== What the exercise asks ==
Given the listing below, output exactly the line containing "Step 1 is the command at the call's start" and every line after it through the end.

● ● ● ●

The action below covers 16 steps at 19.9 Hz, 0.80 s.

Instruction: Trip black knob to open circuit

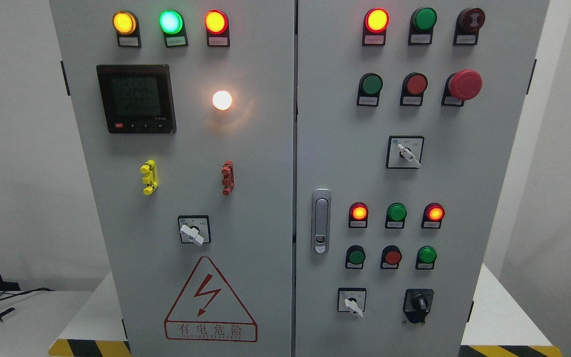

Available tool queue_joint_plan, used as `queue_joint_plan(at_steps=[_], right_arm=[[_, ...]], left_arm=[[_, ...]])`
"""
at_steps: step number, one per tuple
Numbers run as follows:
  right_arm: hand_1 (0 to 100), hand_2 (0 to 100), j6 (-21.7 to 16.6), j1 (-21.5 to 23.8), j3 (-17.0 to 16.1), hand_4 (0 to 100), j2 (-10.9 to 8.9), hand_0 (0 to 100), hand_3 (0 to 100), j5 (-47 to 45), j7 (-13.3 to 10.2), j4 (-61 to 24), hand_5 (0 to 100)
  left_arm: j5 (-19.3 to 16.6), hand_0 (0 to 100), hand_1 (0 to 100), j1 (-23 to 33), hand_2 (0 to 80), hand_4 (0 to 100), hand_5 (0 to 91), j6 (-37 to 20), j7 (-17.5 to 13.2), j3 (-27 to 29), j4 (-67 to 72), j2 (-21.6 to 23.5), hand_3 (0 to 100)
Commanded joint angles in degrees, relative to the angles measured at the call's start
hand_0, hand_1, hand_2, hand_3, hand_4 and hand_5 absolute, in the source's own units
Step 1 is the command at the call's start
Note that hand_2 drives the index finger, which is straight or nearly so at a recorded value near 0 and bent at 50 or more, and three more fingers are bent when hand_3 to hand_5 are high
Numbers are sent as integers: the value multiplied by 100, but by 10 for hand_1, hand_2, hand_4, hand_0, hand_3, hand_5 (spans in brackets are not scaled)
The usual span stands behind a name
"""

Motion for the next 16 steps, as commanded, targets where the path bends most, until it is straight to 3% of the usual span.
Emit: queue_joint_plan(at_steps=[1,7,11,16], right_arm=[[330,205,-132,796,314,376,-229,115,420,21,1,-2326,334],[359,229,-404,1535,342,401,-405,113,437,30,-25,-3881,344],[427,303,-553,2150,272,530,-458,120,552,39,-16,-5322,407],[474,353,-563,2336,-88,561,-449,143,600,48,-34,-6502,449]], left_arm=[[-176,120,389,0,0,0,0,-5,-5,0,0,2,0],[-176,120,389,0,0,0,0,-5,-5,0,0,-7,0],[-176,120,389,0,0,0,0,-5,-5,0,0,-7,0],[-176,120,389,0,0,0,0,-5,-5,0,0,2,0]])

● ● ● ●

== Task output ==
Step 1 is the command at the call's start
Note that hand_2 drives the index finger, which is straight or nearly so at a recorded value near 0 and bent at 50 or more, and three more fingers are bent when hand_3 to hand_5 are high
Numbers are sent as integers: the value multiplied by 100, but by 10 for hand_1, hand_2, hand_4, hand_0, hand_3, hand_5 (spans in brackets are not scaled)
The usual span stands behind a name
"""

Motion for the next 16 steps, as commanded, targets where the path bends most, until it is straight to 3% of the usual span.
Emit: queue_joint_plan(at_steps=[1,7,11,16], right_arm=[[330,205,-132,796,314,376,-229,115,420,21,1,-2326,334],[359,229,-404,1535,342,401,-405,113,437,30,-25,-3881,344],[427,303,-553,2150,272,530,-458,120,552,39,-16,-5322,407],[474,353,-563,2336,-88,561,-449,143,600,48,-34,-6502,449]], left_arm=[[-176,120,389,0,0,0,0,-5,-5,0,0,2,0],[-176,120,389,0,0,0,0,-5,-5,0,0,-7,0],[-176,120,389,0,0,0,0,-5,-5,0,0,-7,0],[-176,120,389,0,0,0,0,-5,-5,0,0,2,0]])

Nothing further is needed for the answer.